The Cold Storage was lined with shelves, most of them packed with canned goods – baked beans, peas, tuna fish, cranberry sauce. Boxes of dried milk and oatmeal and canisters of flour and sugar lined the lower shelves. The coolness of that space was soothing, a brief respite from a late-August heatwave, and the stocked shelves comforting, blunting our nuclear anxiety over the Cold War with the Soviet Union.food_storage1

Mom and Dad kept close tabs on those shelves, monitoring the inventory, checking use-by dates, replacing spent supplies. I grew up watching this routine, in the 1960s and 70s, occasionally afraid of falling bombs but reassured by the vigilance of my parents, our shared hope safely stashed away in the Cold Storage.
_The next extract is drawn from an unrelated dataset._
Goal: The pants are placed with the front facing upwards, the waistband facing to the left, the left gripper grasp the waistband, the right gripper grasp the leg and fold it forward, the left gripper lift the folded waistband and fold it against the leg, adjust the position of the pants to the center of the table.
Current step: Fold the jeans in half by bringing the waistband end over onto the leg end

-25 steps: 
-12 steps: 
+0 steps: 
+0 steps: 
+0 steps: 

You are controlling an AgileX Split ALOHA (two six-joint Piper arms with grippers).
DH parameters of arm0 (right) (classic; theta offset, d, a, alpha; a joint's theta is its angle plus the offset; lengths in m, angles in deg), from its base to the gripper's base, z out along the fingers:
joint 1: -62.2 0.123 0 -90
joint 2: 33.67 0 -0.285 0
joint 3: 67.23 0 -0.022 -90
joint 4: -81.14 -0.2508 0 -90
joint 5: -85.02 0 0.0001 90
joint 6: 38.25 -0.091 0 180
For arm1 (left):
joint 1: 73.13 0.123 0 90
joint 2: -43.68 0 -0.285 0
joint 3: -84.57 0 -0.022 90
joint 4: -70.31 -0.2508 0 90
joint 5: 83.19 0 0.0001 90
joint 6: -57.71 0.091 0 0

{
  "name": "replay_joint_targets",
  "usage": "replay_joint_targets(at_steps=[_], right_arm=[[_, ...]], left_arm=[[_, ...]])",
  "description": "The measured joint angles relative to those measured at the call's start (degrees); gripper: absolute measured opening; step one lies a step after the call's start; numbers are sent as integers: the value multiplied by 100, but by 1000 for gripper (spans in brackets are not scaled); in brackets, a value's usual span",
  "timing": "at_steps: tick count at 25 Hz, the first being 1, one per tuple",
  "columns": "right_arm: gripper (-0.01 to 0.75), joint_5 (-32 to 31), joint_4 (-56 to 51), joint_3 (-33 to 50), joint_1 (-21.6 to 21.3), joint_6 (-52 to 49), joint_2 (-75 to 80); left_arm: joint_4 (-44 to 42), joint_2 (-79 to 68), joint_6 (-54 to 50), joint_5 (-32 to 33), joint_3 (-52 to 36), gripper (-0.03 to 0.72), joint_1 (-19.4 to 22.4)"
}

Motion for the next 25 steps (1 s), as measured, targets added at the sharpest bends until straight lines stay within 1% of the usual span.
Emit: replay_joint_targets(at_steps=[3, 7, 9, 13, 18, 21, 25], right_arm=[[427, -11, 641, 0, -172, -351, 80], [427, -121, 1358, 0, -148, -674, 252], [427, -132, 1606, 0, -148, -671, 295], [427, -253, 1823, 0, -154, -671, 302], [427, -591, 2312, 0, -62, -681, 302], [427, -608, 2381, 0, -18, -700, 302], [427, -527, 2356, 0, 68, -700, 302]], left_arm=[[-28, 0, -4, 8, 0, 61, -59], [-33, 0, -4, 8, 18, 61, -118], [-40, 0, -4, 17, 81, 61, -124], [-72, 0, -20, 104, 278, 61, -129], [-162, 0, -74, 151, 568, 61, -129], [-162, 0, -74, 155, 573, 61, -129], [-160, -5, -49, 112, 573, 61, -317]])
The Berlin wall fell in 1989 and the Soviets became Russians again in 1991. As a young adult, I looked back with chagrin on all that ambient anxiety in my childhood, not to mention the absurd confidence we placed in a basement supply bunker. I also learned that my parents hadn’t been saying “cold” all those years, but “coal.” That little closet had at one time stored coal for the furnace when the house was first built.
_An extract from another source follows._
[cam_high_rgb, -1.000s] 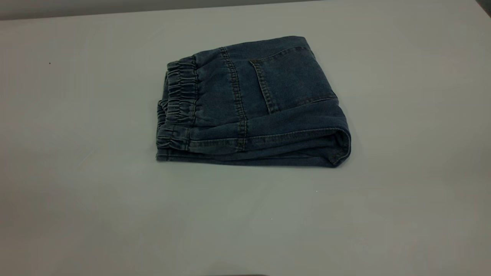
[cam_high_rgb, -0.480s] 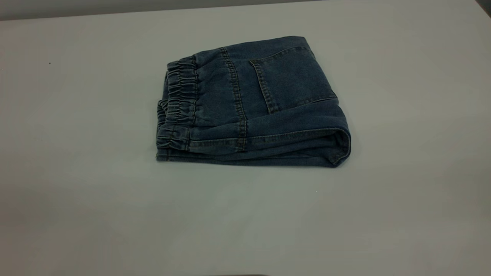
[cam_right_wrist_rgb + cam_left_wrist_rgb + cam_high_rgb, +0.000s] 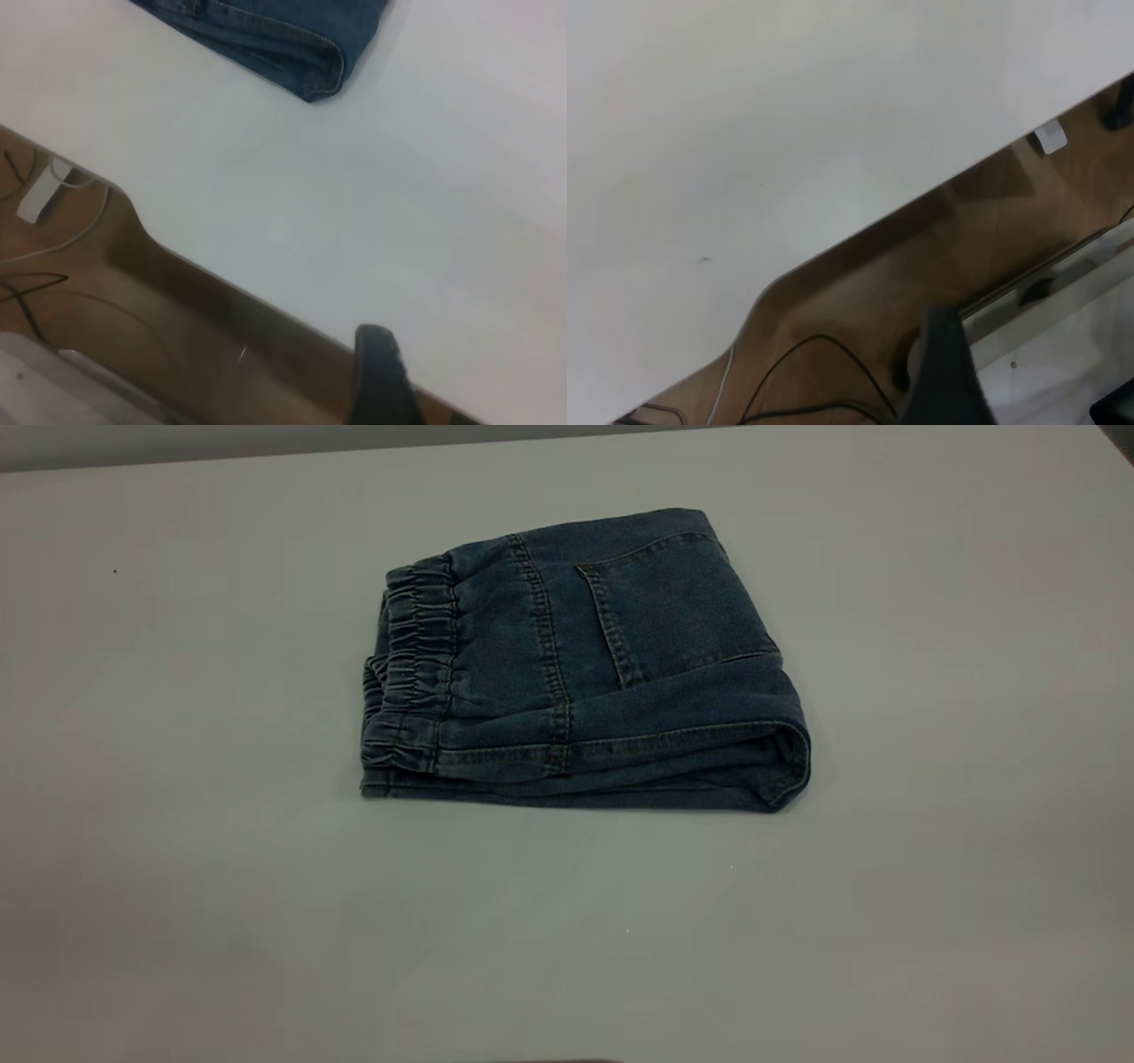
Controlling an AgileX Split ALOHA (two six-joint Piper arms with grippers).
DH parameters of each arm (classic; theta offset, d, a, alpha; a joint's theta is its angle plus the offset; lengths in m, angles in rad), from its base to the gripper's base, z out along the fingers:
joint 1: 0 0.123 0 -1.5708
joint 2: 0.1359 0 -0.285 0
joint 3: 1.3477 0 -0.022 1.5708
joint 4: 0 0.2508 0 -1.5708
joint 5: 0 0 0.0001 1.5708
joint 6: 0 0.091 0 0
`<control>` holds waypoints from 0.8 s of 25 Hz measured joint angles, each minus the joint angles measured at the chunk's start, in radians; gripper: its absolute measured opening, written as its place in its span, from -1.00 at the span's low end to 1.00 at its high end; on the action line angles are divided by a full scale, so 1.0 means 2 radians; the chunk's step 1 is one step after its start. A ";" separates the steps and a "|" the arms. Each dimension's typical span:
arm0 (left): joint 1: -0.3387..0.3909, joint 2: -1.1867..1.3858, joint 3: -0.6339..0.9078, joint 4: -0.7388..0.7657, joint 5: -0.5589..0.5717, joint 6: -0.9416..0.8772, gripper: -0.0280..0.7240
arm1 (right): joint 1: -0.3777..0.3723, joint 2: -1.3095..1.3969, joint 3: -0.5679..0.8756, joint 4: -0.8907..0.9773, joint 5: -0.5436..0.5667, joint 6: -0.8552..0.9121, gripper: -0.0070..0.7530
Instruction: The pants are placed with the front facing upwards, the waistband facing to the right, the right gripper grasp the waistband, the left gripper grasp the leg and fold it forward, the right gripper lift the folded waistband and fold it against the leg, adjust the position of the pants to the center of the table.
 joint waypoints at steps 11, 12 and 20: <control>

smokestacks2I chuckled, a bit ruefully, at the irony: we stored supplies for a war we would not survive in a room built for a fuel that burned us into a climate disaster few of us will survive if we don’t live differently, right now.

And right now I sit in my comfortable California home wondering how far away North Korea is and whether any of its missiles can reach the Pacific shoreline sitting just a few miles from my house.
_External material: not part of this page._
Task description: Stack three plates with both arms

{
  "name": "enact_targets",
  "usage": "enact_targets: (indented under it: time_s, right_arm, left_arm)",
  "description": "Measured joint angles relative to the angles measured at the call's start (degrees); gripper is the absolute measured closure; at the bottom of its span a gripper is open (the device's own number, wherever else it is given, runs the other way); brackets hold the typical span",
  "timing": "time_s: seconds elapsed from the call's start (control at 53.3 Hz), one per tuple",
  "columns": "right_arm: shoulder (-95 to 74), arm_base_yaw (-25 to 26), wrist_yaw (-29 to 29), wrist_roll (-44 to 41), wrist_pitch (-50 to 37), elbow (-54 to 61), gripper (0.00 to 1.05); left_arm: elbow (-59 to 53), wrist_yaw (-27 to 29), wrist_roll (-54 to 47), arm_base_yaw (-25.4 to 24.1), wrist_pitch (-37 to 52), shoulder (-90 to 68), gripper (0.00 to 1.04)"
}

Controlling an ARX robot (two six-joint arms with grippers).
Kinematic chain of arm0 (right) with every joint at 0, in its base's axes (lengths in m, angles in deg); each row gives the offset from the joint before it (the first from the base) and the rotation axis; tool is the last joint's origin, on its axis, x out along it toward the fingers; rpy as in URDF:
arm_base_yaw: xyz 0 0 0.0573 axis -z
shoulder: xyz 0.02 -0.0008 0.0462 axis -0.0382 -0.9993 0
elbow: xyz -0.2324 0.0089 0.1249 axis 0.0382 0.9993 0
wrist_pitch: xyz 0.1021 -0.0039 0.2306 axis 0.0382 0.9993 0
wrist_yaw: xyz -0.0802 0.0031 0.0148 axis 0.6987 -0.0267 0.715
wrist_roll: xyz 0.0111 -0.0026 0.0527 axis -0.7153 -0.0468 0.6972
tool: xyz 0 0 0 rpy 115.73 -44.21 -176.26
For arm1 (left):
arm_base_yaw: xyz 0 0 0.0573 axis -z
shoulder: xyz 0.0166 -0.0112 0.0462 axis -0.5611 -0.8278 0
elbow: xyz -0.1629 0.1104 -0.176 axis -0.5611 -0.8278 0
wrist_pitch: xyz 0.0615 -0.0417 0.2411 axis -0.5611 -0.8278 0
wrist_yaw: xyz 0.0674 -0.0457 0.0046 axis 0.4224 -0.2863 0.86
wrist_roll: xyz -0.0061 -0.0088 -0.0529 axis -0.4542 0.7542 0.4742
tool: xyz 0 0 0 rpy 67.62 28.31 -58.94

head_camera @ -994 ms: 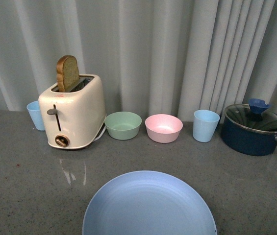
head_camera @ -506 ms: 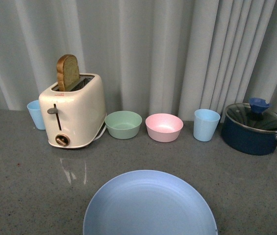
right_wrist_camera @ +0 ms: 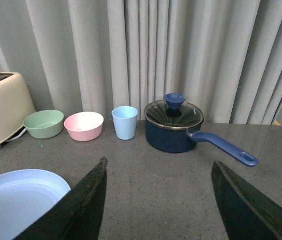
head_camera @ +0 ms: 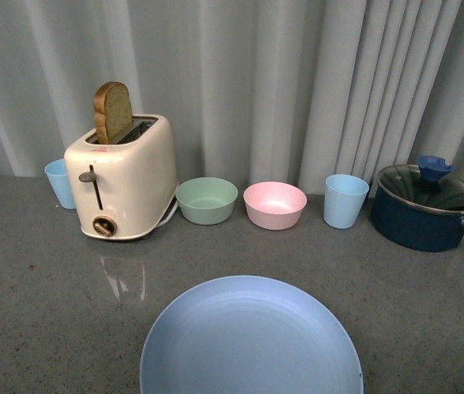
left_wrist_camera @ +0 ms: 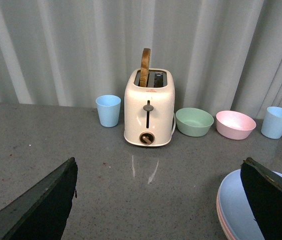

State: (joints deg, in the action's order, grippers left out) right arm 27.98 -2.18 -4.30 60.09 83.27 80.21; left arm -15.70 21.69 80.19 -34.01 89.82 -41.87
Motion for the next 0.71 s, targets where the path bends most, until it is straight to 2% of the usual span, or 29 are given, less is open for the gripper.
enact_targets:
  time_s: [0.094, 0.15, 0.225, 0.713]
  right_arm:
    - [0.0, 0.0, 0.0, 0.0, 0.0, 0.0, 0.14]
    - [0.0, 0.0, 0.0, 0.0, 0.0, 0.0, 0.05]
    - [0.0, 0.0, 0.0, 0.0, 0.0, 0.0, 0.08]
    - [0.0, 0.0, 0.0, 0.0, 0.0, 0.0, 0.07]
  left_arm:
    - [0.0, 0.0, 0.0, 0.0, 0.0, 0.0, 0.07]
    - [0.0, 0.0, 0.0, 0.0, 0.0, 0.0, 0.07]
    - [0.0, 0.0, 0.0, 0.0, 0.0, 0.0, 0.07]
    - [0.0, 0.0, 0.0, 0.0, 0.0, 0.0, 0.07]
Nuclear weapons and global warming tap a familiar anxiety and dusty memories. I recall that “cold storage” in the basement with a nostalgic comfort. No matter what might happen, I often thought as a child, at least we have those supplies, and Mom and Dad will make sure we have plenty of them, all of them up to date.

Where does my hope reside today?

More than one answer occurs to me, but I prefer just to say “church.” It sounds so old fashioned, past its shelf life, but I breathe more deeply on my way to worship, walk less hurriedly climbing the church steps, smile at familiar faces and receive hugs from longtime companions, some of them newer. We all gather in our collective Cold Storage, this one warming us in the light of day. We dip into some old, well-worn supplies, often delighted by how fresh they taste, grateful for a bit of comfort food.

We sing together, pray, listen carefully to ancient texts, gather around a shared table and open up the canned goods.

So ludicrous, really, to tend so carefully to these patterns and that building and those people. There must be better things to do with my time and energy.

I never thought like that as a child, as I watched my parents unlatch the door of a strange room and survey their stock of hope. The Cold Storage feels warm to me today, stocked with love and compassion and resilience — fresh bread from Heaven and the life of God.

I stand in it, week by week, certain that it wouldn’t protect any of us from a nuclear war or the effects of climate change; but I couldn’t live without it.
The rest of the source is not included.